The maple leaves that I had collected from Tolstoy’s garden proved to be an eloquent metaphor of the Moscow we saw in those weeks of our visit. It was with genuine relief that we joined in
the cheers of the passengers when the London-bound plane took off in a swirling snowstorm in mid-September. Like the snow, the autumn leaves were harbingers of winter in a country where all those
freedoms of speech, expression, thought, movement which we took for granted were permanently frozen. Yet their vivid colours sang of our irrepressible friends, those courageous people stranded in
that political wasteland. As winter approached in Cambridge, we realized that together with the leaves and the souvenirs, the wooden dancing bears and hand-painted china, we had brought back with
us an unwelcome legacy of Soviet oppression.
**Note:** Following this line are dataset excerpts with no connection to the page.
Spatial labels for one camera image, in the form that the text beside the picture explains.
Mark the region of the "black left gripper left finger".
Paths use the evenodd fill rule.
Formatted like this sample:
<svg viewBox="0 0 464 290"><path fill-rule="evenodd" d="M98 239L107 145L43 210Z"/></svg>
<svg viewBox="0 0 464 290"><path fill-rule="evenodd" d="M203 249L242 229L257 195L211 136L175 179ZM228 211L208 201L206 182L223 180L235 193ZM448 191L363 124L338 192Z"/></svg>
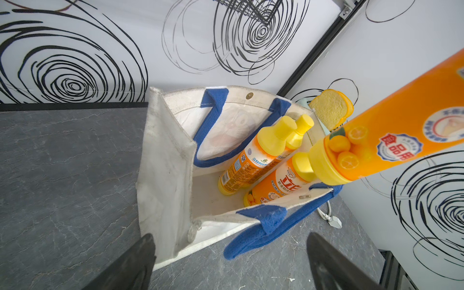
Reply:
<svg viewBox="0 0 464 290"><path fill-rule="evenodd" d="M153 236L148 233L101 272L86 290L146 290L156 261Z"/></svg>

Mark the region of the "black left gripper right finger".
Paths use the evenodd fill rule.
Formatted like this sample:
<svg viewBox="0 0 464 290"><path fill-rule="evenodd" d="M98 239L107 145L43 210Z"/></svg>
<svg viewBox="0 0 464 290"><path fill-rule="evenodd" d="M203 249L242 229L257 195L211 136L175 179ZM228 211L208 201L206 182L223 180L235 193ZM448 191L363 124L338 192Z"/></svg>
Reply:
<svg viewBox="0 0 464 290"><path fill-rule="evenodd" d="M379 290L381 286L318 233L310 233L307 254L318 290Z"/></svg>

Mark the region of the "orange soap bottle yellow cap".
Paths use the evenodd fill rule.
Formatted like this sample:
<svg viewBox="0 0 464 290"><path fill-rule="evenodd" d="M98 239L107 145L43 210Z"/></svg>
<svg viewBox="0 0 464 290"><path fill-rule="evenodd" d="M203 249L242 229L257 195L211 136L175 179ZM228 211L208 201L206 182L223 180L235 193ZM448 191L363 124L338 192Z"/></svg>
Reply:
<svg viewBox="0 0 464 290"><path fill-rule="evenodd" d="M279 156L280 160L284 160L302 145L303 136L314 126L314 121L310 116L303 114L296 120L296 125L297 129L286 139L285 150Z"/></svg>
<svg viewBox="0 0 464 290"><path fill-rule="evenodd" d="M298 152L280 163L260 183L245 194L245 207L269 203L291 193L297 193L317 179L308 152Z"/></svg>
<svg viewBox="0 0 464 290"><path fill-rule="evenodd" d="M308 157L317 178L338 186L464 141L464 52L319 140Z"/></svg>
<svg viewBox="0 0 464 290"><path fill-rule="evenodd" d="M288 116L280 118L272 126L260 129L219 178L219 191L223 195L233 195L244 184L250 184L253 178L283 153L286 139L296 129L296 122Z"/></svg>

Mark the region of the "white bag with blue handles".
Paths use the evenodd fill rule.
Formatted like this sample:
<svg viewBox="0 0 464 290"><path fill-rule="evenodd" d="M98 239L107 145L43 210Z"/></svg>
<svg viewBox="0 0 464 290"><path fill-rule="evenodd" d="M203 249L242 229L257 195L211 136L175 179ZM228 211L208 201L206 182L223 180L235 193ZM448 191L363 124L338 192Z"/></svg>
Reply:
<svg viewBox="0 0 464 290"><path fill-rule="evenodd" d="M245 207L218 181L258 131L283 116L314 113L272 93L247 87L147 92L148 109L136 184L141 234L156 246L155 269L229 236L232 260L273 242L337 196L341 187L312 182L268 205Z"/></svg>

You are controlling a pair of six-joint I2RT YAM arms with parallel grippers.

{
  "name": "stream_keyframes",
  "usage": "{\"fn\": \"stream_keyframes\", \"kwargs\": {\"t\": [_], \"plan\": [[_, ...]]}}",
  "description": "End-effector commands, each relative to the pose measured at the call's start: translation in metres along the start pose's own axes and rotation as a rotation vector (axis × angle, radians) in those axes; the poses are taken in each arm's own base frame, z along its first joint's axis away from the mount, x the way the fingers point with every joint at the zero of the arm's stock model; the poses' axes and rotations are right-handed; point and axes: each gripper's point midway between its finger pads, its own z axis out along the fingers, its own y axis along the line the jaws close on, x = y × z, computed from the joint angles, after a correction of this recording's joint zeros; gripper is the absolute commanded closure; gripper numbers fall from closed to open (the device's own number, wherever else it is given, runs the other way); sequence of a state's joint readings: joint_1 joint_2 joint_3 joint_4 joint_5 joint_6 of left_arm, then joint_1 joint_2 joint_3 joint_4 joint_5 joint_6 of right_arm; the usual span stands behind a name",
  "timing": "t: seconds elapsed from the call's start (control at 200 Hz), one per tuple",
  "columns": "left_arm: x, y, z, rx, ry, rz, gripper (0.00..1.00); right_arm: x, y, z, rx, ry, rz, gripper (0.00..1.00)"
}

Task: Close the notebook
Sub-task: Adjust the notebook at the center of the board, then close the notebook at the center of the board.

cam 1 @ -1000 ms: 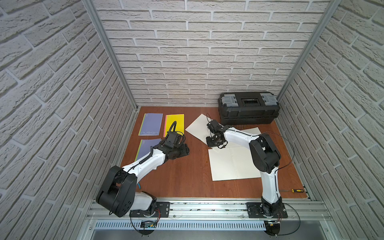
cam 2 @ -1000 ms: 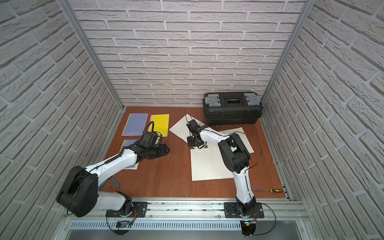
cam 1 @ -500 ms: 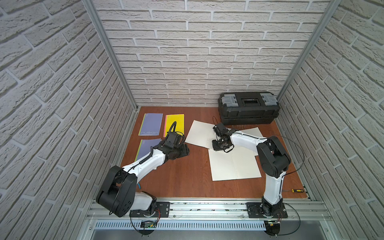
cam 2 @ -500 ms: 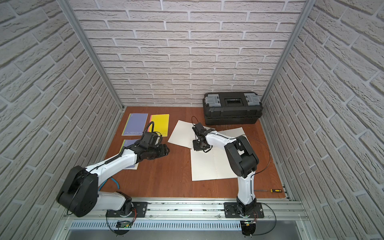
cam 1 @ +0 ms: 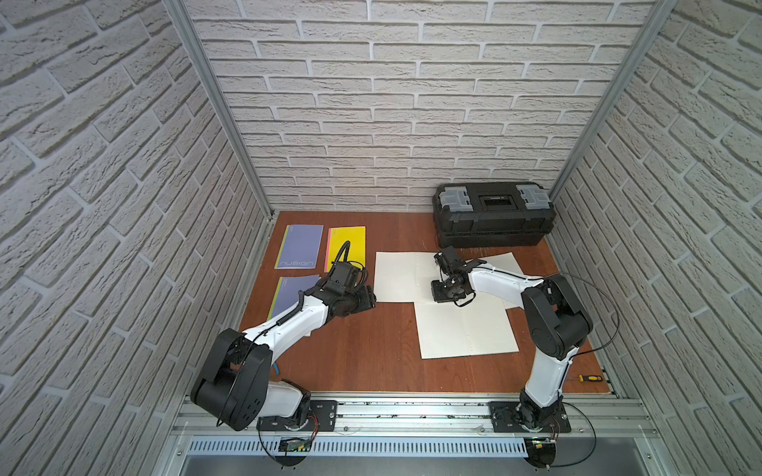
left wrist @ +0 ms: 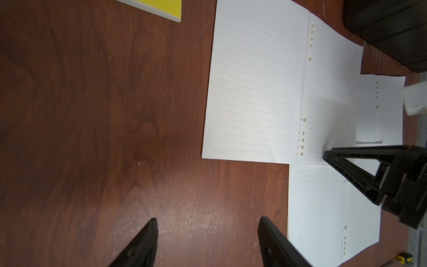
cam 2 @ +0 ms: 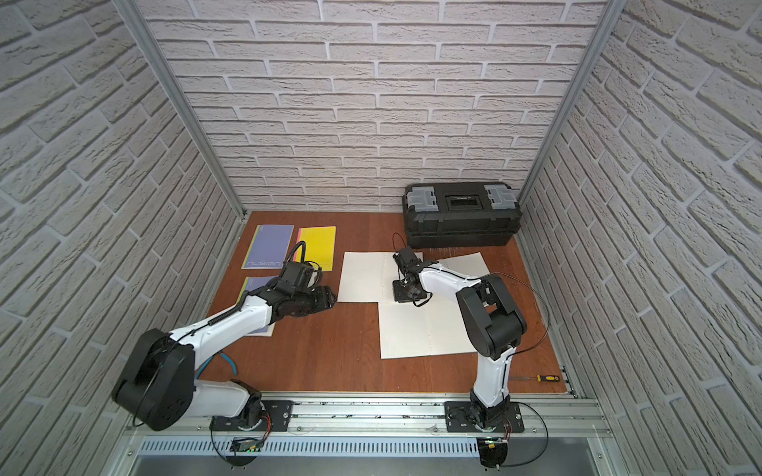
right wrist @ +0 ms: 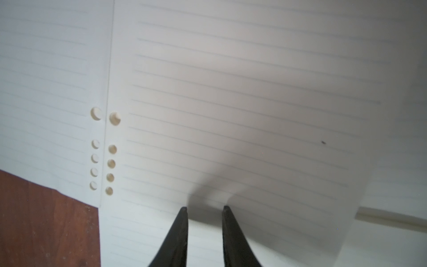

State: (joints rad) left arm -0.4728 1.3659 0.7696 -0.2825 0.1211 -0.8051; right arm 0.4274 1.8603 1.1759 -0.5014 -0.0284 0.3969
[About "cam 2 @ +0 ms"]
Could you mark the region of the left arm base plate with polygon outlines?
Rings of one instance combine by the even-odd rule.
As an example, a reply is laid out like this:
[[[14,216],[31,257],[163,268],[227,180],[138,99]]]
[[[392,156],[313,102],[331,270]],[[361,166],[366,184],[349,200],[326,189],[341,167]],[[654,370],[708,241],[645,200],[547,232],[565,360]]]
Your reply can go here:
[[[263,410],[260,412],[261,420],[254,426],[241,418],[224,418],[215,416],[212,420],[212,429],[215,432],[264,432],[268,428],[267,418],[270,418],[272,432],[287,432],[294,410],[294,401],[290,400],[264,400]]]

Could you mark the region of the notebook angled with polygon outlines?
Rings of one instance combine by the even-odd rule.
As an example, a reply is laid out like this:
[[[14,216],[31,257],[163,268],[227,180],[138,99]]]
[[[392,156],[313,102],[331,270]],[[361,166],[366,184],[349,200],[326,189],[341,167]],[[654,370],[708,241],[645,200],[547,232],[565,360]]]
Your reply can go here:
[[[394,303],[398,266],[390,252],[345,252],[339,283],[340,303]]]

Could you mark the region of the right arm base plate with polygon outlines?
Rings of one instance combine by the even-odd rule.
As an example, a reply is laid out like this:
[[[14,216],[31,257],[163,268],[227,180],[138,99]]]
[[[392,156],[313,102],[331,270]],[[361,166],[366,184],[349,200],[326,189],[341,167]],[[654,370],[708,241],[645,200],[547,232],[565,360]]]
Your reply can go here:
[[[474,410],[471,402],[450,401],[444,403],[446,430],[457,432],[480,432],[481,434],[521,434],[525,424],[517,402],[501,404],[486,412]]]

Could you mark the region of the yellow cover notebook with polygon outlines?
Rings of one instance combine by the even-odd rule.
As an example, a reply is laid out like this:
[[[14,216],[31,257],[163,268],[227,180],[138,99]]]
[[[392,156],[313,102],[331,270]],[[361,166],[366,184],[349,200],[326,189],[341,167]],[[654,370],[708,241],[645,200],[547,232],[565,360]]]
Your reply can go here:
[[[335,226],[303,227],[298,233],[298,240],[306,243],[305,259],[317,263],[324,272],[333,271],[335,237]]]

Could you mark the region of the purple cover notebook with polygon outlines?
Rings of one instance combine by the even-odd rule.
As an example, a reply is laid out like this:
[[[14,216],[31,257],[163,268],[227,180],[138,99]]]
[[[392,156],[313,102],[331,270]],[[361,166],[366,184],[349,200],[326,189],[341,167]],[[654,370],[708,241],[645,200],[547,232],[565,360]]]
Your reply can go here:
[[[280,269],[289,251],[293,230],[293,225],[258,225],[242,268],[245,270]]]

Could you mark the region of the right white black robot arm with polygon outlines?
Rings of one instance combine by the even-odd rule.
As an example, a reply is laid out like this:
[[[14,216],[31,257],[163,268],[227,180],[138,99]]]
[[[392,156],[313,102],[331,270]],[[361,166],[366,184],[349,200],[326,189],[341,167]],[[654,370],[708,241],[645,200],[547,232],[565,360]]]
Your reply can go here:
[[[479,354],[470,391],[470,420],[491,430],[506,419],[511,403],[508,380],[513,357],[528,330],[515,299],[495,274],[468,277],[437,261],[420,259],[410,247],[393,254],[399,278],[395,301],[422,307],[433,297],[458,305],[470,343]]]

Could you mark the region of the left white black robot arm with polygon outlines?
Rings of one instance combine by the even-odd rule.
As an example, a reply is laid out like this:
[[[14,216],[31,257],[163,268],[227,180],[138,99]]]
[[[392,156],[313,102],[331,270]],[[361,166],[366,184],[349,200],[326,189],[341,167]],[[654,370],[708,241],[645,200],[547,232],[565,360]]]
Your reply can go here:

For several weeks after our return, we were unable to communicate freely in our own home for fear that the walls might be listening to us. If this was a
measure of the psychological pressure that our friends lived under all the time, our admiration for them could only increase. Thrilled as we were to be back with our children, such a realization
was sobering. How, we asked, would we cope in those circumstances?